Methods and materials
Fly lines
Drosophila melanogaster OregonR embryos were collected for 2 hours and aged for 90 minutes on molasses agar plates. Embryos were then dechorionated with 30%-50% bleach solution for three minutes. Embryos were hand staged at 20x magnification at 14°C to be mitotic cycle 14 (NC14) using previously established methods [2].
Slicing frozen embryos
NC14 embryos were placed in a custom freezing buffer consisting of ATAC-seq lysis buffer [34] without detergent, 5% glycerol, and 1ul of bromoblue dye. Embryos were then taken out of the freezing buffer and placed onto a glass slide which was then put on dry ice for 2–5 minutes. Once embryos were completely frozen, the glass slide was removed and embryos were sliced with a chilled razorblade. Sliced embryo halves were moved to tubes containing ATAC-seq lysis buffer with 0.15mM spermine added to help stabilize chromatin.
ATAC-seq on frozen embryo halves
Embryo halves were then homogenized using Kimble Kontes Pellet Pestle (cat no. K749521-1590). IGEPal CA-630 was added to a final concentration of 0.1%. After a 10 minute incubation, nuclei were spun down and resuspended in water. Twenty halves were added to the transposition reaction containing 25ul of 2x TD buffer (Illumina), and 7.5ul of Tn5 enzyme (Illumina). The reaction was incubated at 37°C for 30 minutes. Transposed DNA was purified using Qiagen Minelute kit. Libraries were then amplified using Phusion (NEB cat no. F531S) and Illumina Nextera index kit (cat no. FC-121-1011). Libraries were then purified with Ampure Beads at a 1.2: 1 beads to sample ratio and sequenced on the Hiseq4000 using 100bp paired end reads. Fragments over 500bp were removed from libraries using a Pippen prep to reduce sequencing bias with the Hiseq4000.
ATAC-seq data preprocessing and normalization
Fastq files were aligned to Drosophiladm3 genome with Bowtie2 using the following parameters -5 5–3 5 -N 1 -X 2000—local—very-sensitive-local. Mapping metrics are provided in supplementary S2 Table. Sam files were then sorted and converted to Bam files using Samtools, only keeping uniquely mapped reads with a MAPQ score of 30 or higher using -q 30, proper pairs with -f 2, and removing unmapped, not primary alignment, reads that fail platform vendor quality checks, and optical duplicates with sam flag -F 1804. Duplicates were removed with Picard (http://broadinstitute.github.io/picard/). Bams were then converted to bed files with bedtools [55] and shifted using a custom shell script to reflect a 4bp increase on the plus strand and a 5bp decrease on the minus strand as recommended by [34]. Replicate bed files were merged. Finally shifted bed files were converted into wig files using custom scripts (S3 File) and wig files which were uploaded to the UCSC genome browser. Merged wig files were normalized to reflect 10 million mapped Drosophila melanogaster reads. Anterior and posterior samples were normalized by linear regression to the whole embryo sample not including the y intercept (S1 Fig).
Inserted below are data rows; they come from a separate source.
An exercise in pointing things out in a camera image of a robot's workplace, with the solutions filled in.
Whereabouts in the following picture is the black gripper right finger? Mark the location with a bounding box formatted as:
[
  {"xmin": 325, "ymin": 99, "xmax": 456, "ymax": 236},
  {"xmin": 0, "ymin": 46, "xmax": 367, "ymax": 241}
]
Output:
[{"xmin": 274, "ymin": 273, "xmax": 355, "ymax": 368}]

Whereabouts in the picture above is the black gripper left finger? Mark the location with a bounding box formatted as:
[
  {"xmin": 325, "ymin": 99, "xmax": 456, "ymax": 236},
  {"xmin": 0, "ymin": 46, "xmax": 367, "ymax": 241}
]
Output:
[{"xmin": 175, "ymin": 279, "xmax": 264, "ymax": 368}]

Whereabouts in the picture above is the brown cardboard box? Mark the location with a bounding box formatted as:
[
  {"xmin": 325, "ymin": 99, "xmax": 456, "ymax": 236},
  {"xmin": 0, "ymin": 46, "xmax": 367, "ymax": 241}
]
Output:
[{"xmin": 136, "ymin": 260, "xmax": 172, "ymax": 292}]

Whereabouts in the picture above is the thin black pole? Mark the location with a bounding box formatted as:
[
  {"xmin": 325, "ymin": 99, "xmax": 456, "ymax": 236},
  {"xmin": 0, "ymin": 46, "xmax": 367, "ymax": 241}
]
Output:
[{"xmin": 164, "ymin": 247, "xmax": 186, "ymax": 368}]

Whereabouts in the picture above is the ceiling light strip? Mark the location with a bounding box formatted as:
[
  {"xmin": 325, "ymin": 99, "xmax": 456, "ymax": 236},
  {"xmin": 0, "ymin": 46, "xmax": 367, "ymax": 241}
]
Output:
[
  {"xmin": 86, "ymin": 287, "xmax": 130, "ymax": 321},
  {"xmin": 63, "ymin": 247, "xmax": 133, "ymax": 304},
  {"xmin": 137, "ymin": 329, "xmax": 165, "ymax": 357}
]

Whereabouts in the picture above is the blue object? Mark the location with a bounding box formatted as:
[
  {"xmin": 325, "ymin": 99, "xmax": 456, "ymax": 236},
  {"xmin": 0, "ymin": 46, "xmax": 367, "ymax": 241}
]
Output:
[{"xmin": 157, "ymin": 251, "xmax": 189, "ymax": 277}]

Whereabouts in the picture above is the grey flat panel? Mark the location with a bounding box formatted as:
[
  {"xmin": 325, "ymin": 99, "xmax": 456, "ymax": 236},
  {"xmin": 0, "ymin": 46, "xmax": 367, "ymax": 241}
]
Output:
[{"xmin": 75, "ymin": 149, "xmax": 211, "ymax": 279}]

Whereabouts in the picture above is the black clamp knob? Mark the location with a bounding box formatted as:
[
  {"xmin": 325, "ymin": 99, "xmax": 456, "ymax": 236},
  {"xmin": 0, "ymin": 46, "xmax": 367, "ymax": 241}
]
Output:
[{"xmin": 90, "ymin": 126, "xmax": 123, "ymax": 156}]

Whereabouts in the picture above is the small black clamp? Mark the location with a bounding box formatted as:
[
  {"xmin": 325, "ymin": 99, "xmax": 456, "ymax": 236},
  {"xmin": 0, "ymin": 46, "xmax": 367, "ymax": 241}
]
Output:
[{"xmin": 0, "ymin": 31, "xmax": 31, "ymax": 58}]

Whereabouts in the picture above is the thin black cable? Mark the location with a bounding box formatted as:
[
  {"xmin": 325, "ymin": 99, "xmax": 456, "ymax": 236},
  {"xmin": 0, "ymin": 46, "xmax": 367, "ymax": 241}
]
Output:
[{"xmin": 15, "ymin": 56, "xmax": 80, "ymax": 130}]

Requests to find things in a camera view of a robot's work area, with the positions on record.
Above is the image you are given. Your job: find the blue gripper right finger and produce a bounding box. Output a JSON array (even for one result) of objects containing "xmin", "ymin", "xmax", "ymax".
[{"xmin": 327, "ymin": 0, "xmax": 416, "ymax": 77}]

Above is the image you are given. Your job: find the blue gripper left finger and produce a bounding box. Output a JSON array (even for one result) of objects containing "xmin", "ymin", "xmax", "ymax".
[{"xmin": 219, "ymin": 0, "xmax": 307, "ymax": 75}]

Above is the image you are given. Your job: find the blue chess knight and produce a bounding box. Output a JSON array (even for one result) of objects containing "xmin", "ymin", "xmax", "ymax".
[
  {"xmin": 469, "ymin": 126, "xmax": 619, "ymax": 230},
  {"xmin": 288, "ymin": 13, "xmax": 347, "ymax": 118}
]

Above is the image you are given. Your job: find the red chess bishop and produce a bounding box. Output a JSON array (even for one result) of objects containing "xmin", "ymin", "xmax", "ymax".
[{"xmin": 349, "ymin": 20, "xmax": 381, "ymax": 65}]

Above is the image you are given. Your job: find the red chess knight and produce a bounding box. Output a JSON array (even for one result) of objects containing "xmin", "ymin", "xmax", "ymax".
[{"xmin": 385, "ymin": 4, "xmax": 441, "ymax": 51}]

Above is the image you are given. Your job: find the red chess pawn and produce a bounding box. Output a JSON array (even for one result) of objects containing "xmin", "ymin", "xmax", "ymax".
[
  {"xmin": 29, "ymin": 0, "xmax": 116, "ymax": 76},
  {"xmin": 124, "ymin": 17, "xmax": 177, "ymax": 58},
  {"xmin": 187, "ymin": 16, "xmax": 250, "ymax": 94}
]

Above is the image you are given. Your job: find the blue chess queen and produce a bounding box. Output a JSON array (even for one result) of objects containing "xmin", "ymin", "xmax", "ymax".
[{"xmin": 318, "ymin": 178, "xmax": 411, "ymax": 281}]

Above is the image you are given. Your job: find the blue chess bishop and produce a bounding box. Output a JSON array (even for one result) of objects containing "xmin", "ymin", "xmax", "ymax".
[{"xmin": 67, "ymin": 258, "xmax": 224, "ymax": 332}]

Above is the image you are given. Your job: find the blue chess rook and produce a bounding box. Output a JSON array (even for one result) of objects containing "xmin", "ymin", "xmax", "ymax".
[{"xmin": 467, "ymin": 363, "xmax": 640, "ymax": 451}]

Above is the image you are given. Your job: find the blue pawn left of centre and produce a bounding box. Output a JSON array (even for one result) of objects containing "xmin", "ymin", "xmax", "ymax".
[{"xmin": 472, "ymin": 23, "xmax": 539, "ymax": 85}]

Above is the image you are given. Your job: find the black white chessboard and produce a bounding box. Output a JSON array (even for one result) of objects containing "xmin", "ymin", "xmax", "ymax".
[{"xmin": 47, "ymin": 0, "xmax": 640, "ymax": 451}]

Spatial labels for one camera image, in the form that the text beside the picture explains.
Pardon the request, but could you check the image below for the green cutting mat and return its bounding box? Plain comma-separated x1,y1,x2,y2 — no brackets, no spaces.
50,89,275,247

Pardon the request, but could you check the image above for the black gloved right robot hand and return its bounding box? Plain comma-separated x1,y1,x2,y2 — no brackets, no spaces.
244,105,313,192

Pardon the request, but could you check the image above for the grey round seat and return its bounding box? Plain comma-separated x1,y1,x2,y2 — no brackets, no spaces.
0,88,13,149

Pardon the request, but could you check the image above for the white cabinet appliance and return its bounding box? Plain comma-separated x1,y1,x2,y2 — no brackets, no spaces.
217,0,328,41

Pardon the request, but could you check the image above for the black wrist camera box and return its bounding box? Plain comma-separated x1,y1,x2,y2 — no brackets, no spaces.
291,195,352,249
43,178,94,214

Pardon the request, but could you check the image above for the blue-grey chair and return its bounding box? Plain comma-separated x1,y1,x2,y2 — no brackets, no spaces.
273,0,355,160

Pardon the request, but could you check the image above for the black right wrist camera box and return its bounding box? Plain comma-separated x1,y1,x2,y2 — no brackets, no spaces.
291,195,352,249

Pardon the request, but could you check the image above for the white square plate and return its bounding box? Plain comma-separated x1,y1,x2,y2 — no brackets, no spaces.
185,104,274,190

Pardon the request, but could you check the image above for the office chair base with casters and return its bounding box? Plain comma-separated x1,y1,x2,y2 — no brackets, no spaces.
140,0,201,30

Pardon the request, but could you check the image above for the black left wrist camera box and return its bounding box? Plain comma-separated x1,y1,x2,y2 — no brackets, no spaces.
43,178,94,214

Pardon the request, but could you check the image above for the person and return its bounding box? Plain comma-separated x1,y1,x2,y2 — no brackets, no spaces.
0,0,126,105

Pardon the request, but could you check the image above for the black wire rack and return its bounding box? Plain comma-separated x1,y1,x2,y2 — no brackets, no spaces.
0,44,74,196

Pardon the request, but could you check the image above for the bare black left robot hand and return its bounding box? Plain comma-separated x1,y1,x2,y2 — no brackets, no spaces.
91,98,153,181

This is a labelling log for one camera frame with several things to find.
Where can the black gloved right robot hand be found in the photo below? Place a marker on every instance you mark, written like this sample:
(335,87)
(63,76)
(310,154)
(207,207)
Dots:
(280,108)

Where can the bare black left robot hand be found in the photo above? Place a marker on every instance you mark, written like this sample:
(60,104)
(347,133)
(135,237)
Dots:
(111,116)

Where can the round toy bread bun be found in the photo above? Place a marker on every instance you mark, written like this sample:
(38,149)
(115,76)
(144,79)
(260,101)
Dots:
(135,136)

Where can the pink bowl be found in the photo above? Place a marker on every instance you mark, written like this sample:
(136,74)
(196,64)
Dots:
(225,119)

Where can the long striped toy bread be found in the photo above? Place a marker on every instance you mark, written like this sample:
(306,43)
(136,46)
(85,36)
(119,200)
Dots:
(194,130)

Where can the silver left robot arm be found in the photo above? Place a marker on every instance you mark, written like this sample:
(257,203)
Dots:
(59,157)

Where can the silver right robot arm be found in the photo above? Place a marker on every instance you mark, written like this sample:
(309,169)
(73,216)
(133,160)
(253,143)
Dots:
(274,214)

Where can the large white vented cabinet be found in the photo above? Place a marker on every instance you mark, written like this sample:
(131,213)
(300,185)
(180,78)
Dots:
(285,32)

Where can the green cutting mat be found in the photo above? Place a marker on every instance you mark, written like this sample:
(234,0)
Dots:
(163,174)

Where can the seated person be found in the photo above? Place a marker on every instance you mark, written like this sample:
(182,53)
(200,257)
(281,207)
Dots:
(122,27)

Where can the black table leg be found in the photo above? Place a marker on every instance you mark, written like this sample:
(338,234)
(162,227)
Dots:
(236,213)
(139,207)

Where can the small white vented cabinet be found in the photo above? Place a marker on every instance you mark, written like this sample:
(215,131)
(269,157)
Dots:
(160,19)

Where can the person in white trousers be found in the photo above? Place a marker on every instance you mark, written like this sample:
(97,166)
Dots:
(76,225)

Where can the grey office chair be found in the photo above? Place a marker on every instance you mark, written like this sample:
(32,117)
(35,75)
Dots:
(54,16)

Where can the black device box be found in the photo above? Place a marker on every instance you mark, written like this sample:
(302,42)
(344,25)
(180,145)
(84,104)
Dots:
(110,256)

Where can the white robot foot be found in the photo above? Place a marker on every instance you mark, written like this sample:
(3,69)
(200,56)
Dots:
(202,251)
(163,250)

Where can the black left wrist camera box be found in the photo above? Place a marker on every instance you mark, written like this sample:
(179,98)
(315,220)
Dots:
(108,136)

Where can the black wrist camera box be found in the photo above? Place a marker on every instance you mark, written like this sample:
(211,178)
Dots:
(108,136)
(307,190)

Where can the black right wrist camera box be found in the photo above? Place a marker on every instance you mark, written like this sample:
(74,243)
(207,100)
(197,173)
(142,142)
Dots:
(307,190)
A-P and D-V patterning enhancer and promoter annotations
A-P and D-V patterning enhancer and gene annotations were compiled from many sources (S1 File) [28,37-48,56]. In order to provide the most accurate promoter annotations possible for our analysis we used RACE, CAGE, and EST data performed in Drosophila melanogaster embryos [57] to identify promoters preferentially used by the fly embryo. When there were multiple promoters per gene (as was frequently seen), we chose the promoter that was verified by all three methods, denoted by a “V” in Hoskins et. al. (2011) supplementary file 3. There were three genes that did not have annotated promoters in the Hoskins et al. (2011) dataset that were used in our analysis. Instead, these promoter annotations came from the Eukaryotic Promoter Database converted to dm3 annotations [58,59].In order to further validate our A-P and D-V patterning enhancer and promoter annotations we manually curated in situ hybridization images corresponding to 678 genomic regions from multiple sources [38,42,46-48,60-83]. Each region was manually inspected such that only regions with both an in situ hybridization image that shows spatially restricted expression as well as moderate accessibility signal (wig signal > 200) were kept for further analysis leaving 253 enhancers and promoters with spatially restricted expression. Anterior and posterior patterning enhancers and promoters were categorized as either completely spatially restricted or mostly spatially restricted. A report PDF for each region, including in situ hybridization images, accessibility browser traces, and Z-score and p-value, are found in S2 File.Promoters used in our analysis were categorized as maternal, maternal-zygotic, or zygotic using previously published RNA-seq data from single embryos [11]. Only zygotically expressed gene promoters were used in Fig 4C. However, all classes of promoters were used in the rest of Fig 4.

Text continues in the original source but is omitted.